Banana-Oatmeal Breakfast Bars (Low Carb)

I realized the other day that it has been a while since I have posted any new recipes. I guess I had to recover after our fantastic Charleston weekend about 3 weeks ago, and creating new recipes was far from my mind!

Anyway, I made these bars last week. They actually turned out pretty well! While they are not totally on the Trim Healthy Mama eating plan, they do have a low carb count and make for an energizing breakfast.

3 ripe bananas, mashed

1/3 c. unsweetened applesauce

2 c. old fashioned oats

1/4 c. unsweetened coconut flakes

1/4 c. unsweetened almond milk

1/2 c. raisins

1 tsp. vanilla

1 tsp. cinnamon

2 scoops stevia (I used the scoop from my protein powder, so maybe about 2/3 cup)

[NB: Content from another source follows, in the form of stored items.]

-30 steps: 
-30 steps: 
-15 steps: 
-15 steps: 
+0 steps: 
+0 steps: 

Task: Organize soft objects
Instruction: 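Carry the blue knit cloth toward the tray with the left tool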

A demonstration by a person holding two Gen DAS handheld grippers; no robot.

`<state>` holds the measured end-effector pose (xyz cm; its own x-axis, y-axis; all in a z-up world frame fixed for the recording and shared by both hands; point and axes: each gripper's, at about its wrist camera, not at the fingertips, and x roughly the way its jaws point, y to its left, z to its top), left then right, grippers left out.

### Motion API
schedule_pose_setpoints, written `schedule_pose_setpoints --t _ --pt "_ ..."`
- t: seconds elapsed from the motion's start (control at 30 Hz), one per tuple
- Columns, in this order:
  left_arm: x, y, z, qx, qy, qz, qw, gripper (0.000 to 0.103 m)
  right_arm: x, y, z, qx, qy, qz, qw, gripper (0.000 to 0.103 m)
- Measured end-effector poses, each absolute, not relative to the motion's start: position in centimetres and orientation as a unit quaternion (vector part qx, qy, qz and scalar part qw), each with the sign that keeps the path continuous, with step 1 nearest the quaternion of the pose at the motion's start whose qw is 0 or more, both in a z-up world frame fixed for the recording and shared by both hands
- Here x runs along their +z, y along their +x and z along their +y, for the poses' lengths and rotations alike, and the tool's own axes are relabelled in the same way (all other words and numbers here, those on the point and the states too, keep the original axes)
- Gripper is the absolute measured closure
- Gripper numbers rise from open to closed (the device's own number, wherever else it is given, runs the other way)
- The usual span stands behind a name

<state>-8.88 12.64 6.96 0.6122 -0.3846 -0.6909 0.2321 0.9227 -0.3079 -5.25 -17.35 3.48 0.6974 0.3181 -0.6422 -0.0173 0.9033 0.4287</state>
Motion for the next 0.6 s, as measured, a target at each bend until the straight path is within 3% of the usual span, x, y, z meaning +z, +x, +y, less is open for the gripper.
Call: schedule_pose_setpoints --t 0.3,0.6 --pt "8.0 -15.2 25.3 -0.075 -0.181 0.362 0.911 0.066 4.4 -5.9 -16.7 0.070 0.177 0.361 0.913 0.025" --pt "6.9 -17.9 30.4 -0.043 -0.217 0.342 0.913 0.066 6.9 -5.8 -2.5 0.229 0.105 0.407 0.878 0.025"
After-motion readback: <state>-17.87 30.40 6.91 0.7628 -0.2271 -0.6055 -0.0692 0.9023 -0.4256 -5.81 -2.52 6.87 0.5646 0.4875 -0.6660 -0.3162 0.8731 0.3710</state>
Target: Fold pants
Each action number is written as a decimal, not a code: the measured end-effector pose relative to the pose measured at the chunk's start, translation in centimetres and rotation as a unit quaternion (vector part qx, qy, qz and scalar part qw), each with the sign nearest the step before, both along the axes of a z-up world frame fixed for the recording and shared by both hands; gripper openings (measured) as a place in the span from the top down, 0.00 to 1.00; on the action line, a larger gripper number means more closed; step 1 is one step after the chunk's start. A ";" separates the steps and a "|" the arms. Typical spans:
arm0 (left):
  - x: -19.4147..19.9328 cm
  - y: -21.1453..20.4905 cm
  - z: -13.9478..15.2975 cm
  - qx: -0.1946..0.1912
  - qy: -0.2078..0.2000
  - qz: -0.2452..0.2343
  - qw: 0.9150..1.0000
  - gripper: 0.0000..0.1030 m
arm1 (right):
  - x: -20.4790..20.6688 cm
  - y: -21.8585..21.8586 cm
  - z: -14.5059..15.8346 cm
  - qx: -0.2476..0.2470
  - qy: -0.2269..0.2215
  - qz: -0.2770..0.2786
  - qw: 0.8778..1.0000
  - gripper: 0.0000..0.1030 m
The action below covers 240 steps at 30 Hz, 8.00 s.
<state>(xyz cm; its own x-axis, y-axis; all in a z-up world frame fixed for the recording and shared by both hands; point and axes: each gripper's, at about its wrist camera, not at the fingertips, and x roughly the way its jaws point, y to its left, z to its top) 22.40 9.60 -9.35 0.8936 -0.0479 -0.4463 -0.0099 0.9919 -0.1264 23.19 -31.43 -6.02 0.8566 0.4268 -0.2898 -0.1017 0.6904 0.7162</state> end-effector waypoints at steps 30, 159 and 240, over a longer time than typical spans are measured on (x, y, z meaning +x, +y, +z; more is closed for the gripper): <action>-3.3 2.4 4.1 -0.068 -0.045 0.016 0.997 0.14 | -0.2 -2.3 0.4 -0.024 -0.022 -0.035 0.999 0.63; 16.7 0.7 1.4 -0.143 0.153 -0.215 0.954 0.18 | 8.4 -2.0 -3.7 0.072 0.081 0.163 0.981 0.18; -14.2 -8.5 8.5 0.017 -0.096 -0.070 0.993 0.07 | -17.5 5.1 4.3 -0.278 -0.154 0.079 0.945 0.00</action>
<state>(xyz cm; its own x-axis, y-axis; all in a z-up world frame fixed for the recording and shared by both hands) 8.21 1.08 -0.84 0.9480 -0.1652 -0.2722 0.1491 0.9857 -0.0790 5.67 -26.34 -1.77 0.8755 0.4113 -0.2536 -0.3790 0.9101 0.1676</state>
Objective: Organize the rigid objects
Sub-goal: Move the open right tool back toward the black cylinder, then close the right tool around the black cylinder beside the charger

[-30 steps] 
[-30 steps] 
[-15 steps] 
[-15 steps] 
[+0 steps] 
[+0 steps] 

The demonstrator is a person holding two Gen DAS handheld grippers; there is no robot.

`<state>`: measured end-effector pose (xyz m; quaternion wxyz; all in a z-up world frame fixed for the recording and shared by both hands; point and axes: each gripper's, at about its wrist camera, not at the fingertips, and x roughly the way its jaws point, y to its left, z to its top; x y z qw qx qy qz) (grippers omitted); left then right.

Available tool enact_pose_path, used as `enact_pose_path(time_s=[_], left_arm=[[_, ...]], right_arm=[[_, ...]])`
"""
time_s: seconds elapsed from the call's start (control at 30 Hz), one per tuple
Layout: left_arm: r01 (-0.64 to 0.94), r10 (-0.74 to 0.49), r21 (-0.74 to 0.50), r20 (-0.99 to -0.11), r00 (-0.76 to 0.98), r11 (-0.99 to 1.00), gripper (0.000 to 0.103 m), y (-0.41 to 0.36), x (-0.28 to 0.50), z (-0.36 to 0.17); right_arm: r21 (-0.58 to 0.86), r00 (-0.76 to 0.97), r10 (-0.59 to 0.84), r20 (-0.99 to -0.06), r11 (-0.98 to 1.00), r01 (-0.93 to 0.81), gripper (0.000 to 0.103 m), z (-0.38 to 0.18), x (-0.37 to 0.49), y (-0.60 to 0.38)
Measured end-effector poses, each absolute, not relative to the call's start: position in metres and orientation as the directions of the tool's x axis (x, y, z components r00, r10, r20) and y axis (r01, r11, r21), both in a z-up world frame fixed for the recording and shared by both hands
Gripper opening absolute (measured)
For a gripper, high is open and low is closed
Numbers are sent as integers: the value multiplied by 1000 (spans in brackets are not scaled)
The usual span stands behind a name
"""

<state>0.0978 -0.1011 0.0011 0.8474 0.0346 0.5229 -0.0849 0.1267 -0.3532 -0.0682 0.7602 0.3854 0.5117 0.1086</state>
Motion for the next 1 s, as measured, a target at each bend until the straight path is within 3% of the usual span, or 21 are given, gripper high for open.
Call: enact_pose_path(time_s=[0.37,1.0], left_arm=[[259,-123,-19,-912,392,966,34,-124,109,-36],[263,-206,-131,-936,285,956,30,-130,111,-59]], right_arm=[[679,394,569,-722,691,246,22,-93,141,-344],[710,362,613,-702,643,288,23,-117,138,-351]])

Lightly grease a 12x9x1 jelly roll pan.  Combine all ingredients in a large mixing bowl, stirring well. Spread ingredients into the prepared pan.  Bake at 350* for about 20 minutes or until set. You might need a little longer.  These bars stay quite moist, so you will want to refrigerate them after they cool.

I cut mine into 20 bars which gave about 12 grams of carbohydrates per bar. If you cut them into 16 bars, it comes to about 15 grams per bar.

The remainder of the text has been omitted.